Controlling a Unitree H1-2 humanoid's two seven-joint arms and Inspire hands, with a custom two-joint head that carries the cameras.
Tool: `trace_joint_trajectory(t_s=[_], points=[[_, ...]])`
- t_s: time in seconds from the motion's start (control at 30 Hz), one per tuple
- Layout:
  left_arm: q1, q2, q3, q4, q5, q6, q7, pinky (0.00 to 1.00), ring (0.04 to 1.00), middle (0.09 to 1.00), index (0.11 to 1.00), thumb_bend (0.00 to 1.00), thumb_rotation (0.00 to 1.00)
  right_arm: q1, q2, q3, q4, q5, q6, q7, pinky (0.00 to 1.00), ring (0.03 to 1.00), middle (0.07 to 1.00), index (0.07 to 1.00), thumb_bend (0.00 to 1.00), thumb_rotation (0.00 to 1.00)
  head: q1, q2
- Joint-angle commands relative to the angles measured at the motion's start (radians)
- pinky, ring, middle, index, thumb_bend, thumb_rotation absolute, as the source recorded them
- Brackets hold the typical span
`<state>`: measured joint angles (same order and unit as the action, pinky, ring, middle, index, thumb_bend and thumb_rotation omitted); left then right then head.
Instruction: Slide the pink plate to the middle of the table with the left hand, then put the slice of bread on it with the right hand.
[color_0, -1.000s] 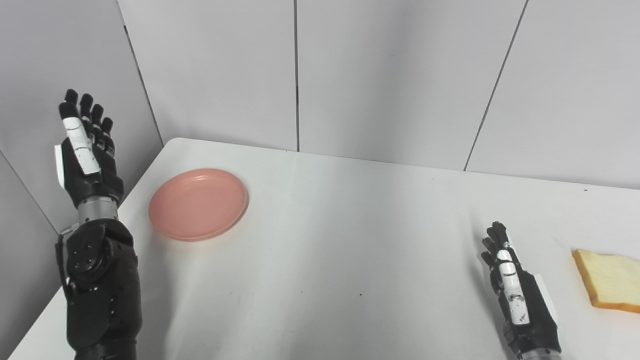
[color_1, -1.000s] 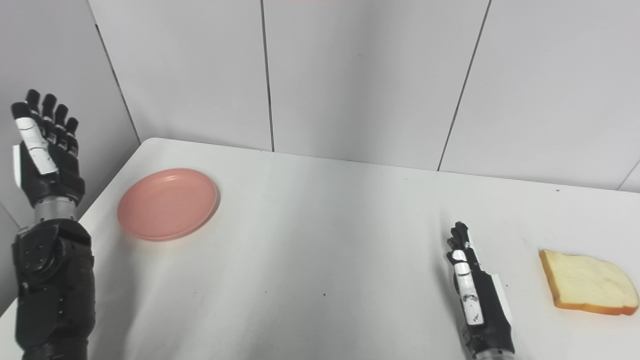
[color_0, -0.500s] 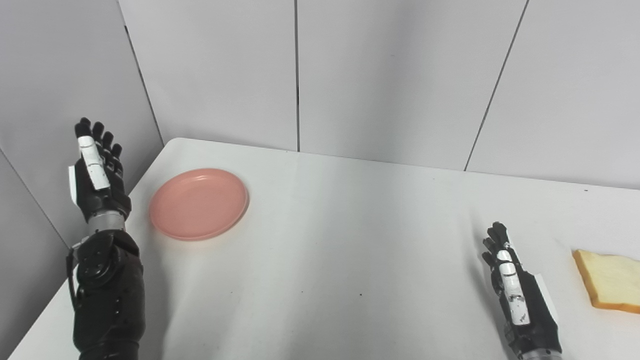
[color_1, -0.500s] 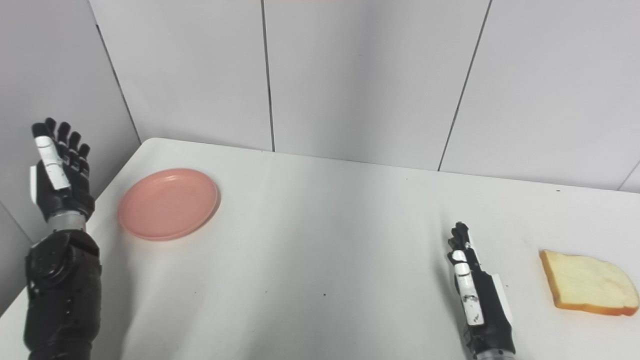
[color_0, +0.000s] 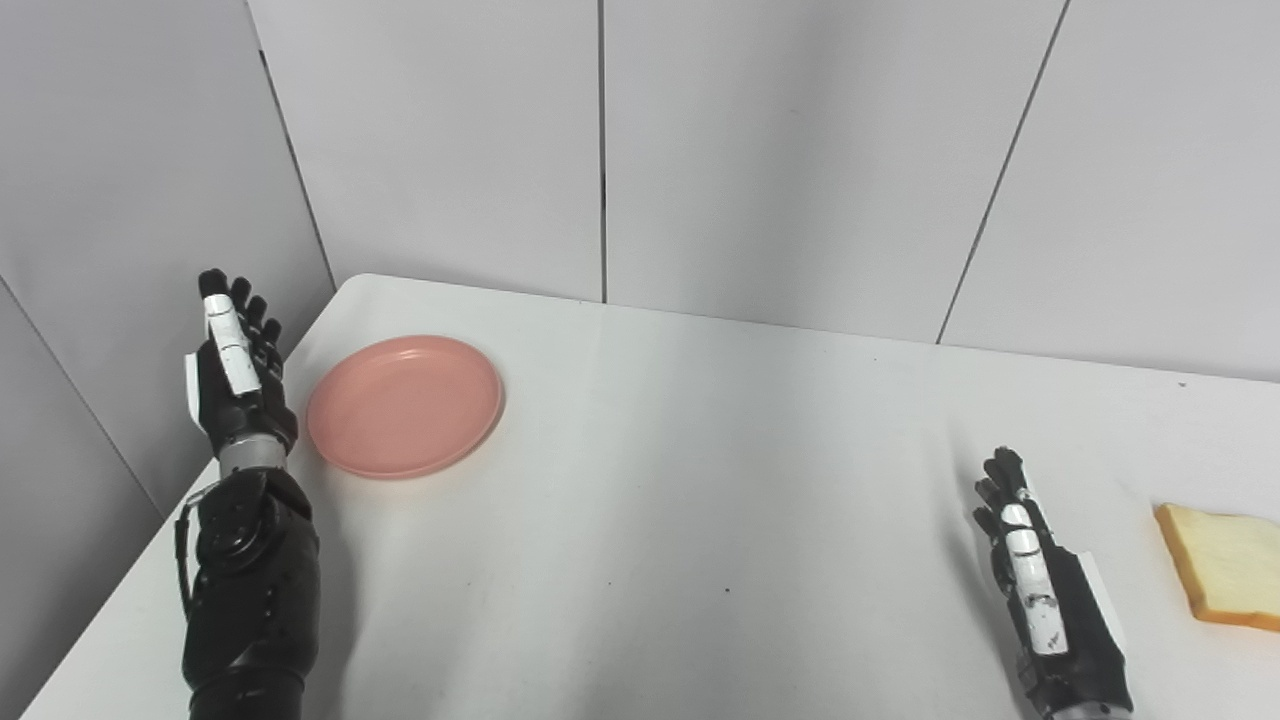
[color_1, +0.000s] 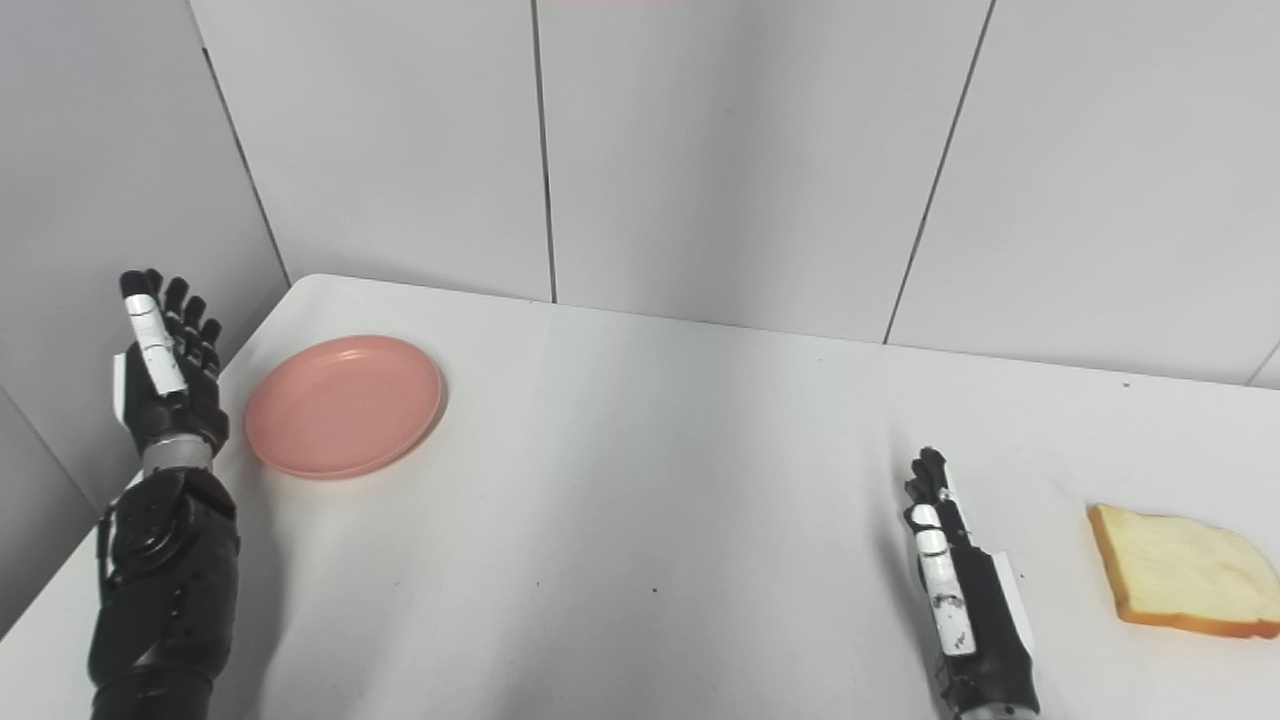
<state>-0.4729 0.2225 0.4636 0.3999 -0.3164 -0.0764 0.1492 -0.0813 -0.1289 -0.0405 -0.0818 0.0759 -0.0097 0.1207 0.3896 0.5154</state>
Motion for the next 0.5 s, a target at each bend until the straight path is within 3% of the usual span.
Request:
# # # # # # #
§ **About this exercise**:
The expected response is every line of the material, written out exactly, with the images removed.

§ **Solution for this exercise**:
Controlling a Unitree H1-2 humanoid's two seven-joint arms and Inspire hands, with a custom two-joint head that carries the cameras.
Tool: `trace_joint_trajectory(t_s=[_], points=[[_, ...]])`
- t_s: time in seconds from the motion's start (control at 30 Hz), one per tuple
- Layout:
  left_arm: q1, q2, q3, q4, q5, q6, q7, pinky (0.00 to 1.00), ring (0.04 to 1.00), middle (0.09 to 1.00), index (0.11 to 1.00), thumb_bend (0.00 to 1.00), thumb_rotation (0.00 to 1.00)
  right_arm: q1, q2, q3, q4, q5, q6, q7, pinky (0.00 to 1.00), ring (0.03 to 1.00), middle (0.07 to 1.00), index (0.07 to 1.00), thumb_bend (0.00 to 1.00), thumb_rotation (0.00 to 1.00)
  head: q1, q2
- Joint-angle commands relative to the angles measured at the motion's start (radians)
- pinky, ring, middle, index, thumb_bend, thumb_rotation absolute, as the source recorded them
- Brackets hold the typical span
`<state>`: measured joint angles (same order and unit as the action, pinky, ring, middle, index, thumb_bend and thumb_rotation omitted); left then right then head.
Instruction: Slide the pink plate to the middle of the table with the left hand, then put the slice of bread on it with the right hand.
[color_0, -1.000s] 
[color_1, -1.000s] 
[color_0, -0.500s] 
[color_1, -0.500s] 
[color_0, +0.000s] 
[color_1, +0.000s] 
<state>-0.4729 0.2225 0.4636 0.3999 -0.3164 -0.0764 0.1492 -0.0813 -0.1289 -0.0405 -0.0818 0.0759 -0.0097 0.1207 0.3896 0.5154</state>
Motion for the next 0.5 s, a target at each bend until the straight path is within 3% of the usual span.
Request:

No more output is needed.